Before delivering his speech, Obama met privately with more than a dozen students at the school who are part of a youth anti-violence program, all young black men from the city’s South Side neighborhoods, not far from where Obama said “Michelle and I met, where we fell in love.” The crowd of hundreds, including students, politicians, and clergy collectively swooned in a chorus of “awwwww.”
“We needed to hear from the president up close and personal,” said Corey Stevens, 17, who was one of the students Obama met with. Stevens said that Obama opened up to them about his own mistakes as a young person, including smoking marijuana and drinking alcohol. “He told us he went through some of the same things we go through,” Stevens said. “That he’s like us.”
“I told them I had issues too,” Obama said during his speech. “And we talked about what it takes to change.” He talked to the crowd about gun control measures and the ways in which stable homes, families, and communities can help keep youth out of gangs and violence. Obama spoke broadly about the economic proposals laid out during his State of the Union address.

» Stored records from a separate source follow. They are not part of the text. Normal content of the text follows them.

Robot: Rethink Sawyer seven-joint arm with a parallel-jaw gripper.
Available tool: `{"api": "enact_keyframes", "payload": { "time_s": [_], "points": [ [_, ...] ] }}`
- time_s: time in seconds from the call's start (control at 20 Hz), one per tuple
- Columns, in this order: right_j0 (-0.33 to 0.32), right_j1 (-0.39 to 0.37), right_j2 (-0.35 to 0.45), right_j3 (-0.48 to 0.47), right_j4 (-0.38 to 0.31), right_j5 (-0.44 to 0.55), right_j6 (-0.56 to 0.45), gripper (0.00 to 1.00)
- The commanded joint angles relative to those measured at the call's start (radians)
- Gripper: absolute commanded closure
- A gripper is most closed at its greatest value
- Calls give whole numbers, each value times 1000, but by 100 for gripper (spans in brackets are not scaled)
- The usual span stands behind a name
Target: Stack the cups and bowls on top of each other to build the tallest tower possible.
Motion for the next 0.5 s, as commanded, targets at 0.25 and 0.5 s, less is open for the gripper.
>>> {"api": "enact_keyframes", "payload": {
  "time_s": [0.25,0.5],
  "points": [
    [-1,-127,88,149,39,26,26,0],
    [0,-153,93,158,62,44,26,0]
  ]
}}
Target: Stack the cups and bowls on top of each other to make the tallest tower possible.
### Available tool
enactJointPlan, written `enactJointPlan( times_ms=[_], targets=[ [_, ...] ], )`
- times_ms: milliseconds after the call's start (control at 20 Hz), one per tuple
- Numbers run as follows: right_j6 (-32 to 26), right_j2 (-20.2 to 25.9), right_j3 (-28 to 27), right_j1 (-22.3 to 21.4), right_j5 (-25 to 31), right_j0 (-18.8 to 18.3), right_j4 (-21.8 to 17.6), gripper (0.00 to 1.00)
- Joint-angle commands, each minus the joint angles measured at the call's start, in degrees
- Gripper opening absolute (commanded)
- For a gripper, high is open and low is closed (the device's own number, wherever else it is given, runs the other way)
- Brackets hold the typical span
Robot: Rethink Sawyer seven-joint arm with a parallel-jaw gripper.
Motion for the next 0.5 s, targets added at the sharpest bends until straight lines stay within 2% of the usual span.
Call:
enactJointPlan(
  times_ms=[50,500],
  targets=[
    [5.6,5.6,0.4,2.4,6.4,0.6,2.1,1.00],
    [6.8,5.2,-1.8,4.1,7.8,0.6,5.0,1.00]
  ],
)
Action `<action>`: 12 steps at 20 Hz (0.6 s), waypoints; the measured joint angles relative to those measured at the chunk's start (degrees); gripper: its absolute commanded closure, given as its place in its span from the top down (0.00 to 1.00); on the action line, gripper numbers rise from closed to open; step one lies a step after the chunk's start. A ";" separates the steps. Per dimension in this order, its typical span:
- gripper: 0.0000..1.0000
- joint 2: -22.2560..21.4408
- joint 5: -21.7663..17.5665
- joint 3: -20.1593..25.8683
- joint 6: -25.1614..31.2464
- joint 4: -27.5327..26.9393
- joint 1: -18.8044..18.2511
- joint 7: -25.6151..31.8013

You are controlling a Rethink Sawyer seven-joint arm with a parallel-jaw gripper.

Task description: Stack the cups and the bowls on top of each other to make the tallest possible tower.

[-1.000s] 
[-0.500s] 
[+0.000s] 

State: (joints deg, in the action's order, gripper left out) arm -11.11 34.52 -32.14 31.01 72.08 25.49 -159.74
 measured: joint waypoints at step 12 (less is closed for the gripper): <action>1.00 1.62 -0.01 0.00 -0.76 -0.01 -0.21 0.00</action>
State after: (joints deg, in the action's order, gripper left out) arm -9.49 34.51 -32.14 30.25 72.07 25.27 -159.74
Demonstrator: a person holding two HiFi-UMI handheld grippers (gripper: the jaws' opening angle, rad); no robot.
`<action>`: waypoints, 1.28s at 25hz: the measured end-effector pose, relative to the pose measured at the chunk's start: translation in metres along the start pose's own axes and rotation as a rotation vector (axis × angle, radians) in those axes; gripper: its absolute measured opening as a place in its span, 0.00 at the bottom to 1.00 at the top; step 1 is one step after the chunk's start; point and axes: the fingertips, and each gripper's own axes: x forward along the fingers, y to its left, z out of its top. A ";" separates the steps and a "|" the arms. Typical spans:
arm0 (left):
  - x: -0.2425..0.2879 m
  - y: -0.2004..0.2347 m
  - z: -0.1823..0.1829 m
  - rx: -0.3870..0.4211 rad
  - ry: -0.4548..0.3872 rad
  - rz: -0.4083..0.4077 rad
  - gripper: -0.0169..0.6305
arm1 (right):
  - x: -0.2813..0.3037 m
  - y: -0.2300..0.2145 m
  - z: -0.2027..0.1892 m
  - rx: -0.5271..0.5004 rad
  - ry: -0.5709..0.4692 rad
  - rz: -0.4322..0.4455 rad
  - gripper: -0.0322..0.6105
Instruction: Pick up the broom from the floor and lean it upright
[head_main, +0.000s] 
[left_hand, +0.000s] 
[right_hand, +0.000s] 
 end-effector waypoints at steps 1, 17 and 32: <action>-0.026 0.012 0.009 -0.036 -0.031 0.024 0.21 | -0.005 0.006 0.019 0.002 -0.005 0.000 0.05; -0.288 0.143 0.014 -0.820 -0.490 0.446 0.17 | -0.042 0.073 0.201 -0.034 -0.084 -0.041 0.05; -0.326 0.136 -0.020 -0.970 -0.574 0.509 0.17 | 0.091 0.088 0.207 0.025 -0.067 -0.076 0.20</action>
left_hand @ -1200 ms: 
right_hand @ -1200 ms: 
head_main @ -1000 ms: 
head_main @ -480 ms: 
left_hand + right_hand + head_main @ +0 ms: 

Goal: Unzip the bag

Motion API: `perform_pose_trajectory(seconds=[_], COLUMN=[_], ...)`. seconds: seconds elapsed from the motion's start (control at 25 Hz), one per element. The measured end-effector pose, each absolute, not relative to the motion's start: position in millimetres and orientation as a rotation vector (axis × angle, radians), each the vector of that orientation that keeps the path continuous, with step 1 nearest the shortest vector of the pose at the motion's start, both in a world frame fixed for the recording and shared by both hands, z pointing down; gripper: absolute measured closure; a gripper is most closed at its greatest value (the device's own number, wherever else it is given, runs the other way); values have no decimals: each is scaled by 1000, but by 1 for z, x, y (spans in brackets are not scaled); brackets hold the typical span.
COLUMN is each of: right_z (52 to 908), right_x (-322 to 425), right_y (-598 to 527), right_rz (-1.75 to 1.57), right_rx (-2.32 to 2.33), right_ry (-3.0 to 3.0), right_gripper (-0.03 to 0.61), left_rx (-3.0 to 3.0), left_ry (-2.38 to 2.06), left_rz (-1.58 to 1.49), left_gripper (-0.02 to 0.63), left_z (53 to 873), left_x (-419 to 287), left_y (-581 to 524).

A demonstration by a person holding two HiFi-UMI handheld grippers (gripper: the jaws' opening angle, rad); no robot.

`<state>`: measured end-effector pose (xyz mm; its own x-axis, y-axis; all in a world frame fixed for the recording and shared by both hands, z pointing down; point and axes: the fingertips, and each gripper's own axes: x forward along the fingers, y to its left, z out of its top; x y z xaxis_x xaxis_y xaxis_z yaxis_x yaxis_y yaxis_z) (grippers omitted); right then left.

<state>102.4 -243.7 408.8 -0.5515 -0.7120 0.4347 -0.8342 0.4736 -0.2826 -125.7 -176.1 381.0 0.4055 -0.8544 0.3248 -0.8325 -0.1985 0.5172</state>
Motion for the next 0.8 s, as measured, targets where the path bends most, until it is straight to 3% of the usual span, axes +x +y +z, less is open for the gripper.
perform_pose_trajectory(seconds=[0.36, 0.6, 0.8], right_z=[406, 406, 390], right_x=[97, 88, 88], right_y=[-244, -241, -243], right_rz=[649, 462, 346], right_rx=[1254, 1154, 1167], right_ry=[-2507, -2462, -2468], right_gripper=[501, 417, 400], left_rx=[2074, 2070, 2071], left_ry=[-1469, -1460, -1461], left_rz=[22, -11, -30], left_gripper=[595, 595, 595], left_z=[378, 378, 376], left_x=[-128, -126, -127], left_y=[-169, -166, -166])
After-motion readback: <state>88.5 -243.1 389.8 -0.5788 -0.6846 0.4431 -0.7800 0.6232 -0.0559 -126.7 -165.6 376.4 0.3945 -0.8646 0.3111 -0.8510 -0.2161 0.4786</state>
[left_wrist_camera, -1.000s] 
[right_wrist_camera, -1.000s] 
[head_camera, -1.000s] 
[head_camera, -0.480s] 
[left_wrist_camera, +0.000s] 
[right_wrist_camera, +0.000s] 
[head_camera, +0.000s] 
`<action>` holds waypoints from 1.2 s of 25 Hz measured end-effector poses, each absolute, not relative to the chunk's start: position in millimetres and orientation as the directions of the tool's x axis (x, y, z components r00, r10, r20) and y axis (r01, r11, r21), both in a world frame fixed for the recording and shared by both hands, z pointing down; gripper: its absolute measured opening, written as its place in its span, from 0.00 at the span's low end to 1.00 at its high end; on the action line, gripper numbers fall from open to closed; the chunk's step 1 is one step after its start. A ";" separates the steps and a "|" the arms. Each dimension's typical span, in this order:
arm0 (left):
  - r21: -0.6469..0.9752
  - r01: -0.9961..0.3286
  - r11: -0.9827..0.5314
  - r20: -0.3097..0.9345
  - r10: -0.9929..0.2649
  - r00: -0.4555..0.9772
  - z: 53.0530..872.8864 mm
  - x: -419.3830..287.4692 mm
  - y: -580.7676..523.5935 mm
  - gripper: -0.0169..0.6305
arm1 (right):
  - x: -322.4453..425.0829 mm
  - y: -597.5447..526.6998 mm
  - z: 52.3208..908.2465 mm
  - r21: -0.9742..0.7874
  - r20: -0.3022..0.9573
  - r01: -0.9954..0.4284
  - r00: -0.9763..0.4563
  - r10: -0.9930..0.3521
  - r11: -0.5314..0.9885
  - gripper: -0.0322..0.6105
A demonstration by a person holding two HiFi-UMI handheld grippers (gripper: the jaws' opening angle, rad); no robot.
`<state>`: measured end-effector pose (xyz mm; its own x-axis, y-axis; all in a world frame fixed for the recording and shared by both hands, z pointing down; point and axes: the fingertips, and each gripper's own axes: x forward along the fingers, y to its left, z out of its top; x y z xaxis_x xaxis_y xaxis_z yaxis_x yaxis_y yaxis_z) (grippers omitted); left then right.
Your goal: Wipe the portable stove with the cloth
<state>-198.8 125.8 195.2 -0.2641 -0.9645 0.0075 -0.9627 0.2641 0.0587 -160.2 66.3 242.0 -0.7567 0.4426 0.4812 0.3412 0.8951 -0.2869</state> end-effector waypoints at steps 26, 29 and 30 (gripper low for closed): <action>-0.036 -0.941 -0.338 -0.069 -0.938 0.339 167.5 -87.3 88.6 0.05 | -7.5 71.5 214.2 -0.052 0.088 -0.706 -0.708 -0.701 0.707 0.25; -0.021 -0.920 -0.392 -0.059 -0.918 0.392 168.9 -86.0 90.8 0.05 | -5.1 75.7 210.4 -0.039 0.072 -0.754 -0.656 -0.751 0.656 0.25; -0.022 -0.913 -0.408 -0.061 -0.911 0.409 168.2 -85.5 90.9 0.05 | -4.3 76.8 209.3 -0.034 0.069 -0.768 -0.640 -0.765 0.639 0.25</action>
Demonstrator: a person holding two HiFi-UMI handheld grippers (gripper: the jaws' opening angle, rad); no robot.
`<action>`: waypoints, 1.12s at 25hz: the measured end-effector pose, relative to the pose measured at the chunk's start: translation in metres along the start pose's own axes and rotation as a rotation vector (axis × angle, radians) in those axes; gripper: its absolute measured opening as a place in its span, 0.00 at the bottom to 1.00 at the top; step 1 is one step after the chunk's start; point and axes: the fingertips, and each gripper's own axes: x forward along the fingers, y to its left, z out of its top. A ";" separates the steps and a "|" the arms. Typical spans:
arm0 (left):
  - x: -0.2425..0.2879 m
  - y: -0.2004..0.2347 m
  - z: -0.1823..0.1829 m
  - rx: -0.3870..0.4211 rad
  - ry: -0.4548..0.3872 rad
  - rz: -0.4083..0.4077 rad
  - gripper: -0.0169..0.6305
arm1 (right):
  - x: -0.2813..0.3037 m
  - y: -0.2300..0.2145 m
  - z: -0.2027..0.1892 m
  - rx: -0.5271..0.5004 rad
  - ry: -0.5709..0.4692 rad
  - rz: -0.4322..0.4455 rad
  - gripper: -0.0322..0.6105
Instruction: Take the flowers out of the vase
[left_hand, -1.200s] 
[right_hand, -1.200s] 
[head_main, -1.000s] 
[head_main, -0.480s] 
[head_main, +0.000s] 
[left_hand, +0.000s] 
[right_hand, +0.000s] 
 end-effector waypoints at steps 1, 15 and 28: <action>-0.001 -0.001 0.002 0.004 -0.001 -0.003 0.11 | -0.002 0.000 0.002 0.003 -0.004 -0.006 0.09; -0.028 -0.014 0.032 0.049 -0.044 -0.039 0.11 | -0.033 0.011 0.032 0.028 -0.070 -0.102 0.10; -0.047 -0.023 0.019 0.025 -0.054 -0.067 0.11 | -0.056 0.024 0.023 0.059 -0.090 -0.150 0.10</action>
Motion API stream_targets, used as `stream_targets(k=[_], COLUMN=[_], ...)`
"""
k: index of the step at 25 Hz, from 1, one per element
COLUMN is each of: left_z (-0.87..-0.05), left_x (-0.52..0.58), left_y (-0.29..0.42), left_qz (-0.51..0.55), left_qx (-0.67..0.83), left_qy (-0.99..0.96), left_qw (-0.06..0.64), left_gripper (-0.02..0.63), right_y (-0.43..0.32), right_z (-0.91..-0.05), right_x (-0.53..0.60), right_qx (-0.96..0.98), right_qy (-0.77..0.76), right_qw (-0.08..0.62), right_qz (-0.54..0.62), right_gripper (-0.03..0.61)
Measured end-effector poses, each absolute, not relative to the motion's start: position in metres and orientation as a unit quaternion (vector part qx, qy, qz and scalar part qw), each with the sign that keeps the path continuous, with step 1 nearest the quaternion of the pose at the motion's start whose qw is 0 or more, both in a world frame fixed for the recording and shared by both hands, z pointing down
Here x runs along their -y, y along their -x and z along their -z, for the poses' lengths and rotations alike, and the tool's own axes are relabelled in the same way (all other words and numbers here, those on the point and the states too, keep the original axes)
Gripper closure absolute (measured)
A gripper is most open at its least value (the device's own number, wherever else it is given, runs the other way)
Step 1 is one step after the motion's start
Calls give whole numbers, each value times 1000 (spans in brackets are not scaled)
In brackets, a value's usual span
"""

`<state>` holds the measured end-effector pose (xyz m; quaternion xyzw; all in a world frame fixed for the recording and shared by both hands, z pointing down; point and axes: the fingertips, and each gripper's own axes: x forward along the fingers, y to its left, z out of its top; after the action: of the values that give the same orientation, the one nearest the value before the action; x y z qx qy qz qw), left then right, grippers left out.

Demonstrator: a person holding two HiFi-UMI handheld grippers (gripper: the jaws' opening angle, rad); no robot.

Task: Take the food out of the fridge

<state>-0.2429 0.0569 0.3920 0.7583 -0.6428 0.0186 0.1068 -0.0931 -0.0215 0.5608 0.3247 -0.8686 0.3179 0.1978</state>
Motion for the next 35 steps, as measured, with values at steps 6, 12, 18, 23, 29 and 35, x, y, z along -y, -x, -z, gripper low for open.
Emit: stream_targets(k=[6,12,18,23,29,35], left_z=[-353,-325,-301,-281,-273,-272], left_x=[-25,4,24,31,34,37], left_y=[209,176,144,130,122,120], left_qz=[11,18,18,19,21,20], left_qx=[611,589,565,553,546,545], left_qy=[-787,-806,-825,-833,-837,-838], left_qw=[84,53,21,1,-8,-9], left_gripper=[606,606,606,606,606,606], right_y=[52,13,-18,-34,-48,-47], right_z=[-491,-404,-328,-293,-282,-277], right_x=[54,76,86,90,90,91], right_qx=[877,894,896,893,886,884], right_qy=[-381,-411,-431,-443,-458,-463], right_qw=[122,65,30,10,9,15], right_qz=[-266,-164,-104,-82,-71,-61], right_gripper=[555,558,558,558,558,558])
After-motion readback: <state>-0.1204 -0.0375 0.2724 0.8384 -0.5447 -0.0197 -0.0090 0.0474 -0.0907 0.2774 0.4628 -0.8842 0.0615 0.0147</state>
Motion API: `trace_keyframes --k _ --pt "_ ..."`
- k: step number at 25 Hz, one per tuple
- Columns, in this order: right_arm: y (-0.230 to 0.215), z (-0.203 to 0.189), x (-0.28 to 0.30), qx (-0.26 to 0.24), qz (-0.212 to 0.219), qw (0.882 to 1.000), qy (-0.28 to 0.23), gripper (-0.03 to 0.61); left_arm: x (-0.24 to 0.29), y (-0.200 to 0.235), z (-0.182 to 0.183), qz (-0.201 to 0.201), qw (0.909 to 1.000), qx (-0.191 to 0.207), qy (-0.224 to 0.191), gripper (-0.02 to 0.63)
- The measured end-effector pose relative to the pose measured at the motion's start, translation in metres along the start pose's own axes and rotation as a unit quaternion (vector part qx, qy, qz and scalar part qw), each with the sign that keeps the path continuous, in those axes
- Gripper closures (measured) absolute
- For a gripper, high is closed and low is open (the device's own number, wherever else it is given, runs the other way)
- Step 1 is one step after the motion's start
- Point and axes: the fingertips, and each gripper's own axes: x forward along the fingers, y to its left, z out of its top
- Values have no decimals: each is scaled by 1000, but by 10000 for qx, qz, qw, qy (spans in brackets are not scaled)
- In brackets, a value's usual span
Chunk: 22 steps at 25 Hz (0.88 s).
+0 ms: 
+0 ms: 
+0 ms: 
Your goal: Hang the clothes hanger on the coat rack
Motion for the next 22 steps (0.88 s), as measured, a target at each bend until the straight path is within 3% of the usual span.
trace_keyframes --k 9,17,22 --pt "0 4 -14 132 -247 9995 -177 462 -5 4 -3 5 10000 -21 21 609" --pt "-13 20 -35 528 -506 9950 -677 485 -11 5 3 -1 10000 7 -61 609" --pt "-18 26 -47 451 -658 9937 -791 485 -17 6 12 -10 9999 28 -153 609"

The Chicago event capped a post-State of the Union tour this week that took Obama to Asheville, NC, on Wednesday and Decatur, GA, on Thursday, focused mostly on proposals to strengthen the economy for the middle class through so-called “ladders of opportunity” which include raising the minimum wage to $9 and expanding early childhood education.
In closing his Chicago remarks, the president talked about Hadiya’s trip to Washington just a week before she was killed, to march in his inaugural parade and take in the sites and monuments. He said she and her classmates visited the Rev. Martin Luther King Jr. monument, and that the monument was a “testament not to work that is completed, but to the work that remains unfinished.”
“His goal was not only to free us from the shackles of discrimination, but from the shadow of poverty that plagues too much of our country,” Obama said. “I cannot do it by myself,” he said, “we are going to have to do it together.”